I have tried to ignore the fact that people are getting in my way of mastery and I am willing to put them out of their misery if they continue to do so. I have identified some of the jobs I am willing to do and am thinking of solutions to my problem. I think I should do something creative involving content, that is what I am drawn to. The market is overpopulated. However, as long as you use your authentic voice and state the obvious someone will be willing to listen to you too.
I think my school years would have been better spent if I had built some sort of portfolio to show off my skills: some writing in foreign languages, some proof of my programming skills-my own website, some school projects. What I have done so far was to blog both in Romanian and in English about myself. I need a creative outlet in order to express myself. I have noticed writing, photography and all sorts of creative activities help me stay grounded. And after I finish writing ideas pop into my head. The latest idea is some sort of photo exhibition with small tokens of wonder. It is amazing what you come across when you go for a stroll. I think people would be interested to see the beauty I find in small things.

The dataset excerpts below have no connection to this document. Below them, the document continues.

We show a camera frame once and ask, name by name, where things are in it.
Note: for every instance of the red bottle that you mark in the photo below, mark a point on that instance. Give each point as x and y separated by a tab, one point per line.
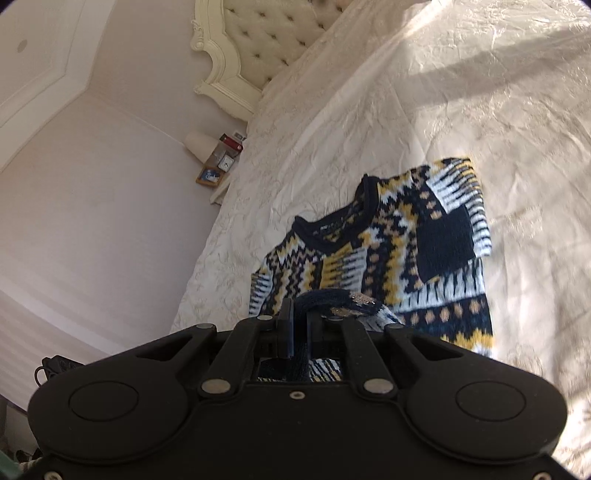
231	142

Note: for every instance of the wooden picture frame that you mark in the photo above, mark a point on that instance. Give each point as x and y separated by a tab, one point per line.
210	177

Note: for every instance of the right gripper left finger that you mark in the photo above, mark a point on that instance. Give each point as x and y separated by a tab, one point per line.
240	351

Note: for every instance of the cream tufted headboard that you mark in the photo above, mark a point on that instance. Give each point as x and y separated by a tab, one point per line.
251	42

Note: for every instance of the small white alarm clock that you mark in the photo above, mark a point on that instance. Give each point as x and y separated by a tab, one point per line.
225	163

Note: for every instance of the navy yellow patterned knit sweater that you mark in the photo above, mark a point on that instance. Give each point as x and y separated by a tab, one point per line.
412	245

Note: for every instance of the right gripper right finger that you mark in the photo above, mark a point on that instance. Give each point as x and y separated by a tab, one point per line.
364	372

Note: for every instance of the table lamp cream shade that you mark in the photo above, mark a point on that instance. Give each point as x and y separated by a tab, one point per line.
200	145

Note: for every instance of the cream embroidered bedspread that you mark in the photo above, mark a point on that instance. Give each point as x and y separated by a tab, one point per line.
394	85

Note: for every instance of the cream left nightstand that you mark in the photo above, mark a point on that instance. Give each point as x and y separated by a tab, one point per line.
220	191

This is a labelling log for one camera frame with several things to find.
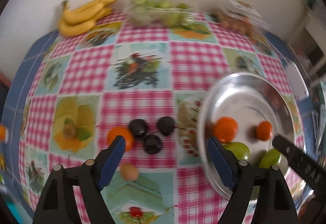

Thursday, February 11, 2021
5
How to deal with people who question your worth? Don't engage in the drama in any way. Just pretend they don't exist. If they had something to do with their lives they wouldn't focus on you. And even if they are right why should you care? Why would you let the voice of strangers drown out your self-esteem? We barely know ourselves, we barely know others, all we are capable of seeing is smoke and mirrors and then we die. Remember it is all a game of trickery in which someone who sees you as a threat attacks you just because they are frustrated and you happen to show up in their way. Ignore and then ignore some more and let them say what they have to say. You'll see how peaceful it is when you stop trying to one up others. Let it go. Focusing too much on others and not on your goals will make you unhappy and get you into trouble. Guard your goals, guard your secrets, play it safe. Remember to use affirmations so as to become your ideal self and go your own way. No pain, no criticism, no mind games. Just observe how your naysayers fight themselves. Don't engage in the drama.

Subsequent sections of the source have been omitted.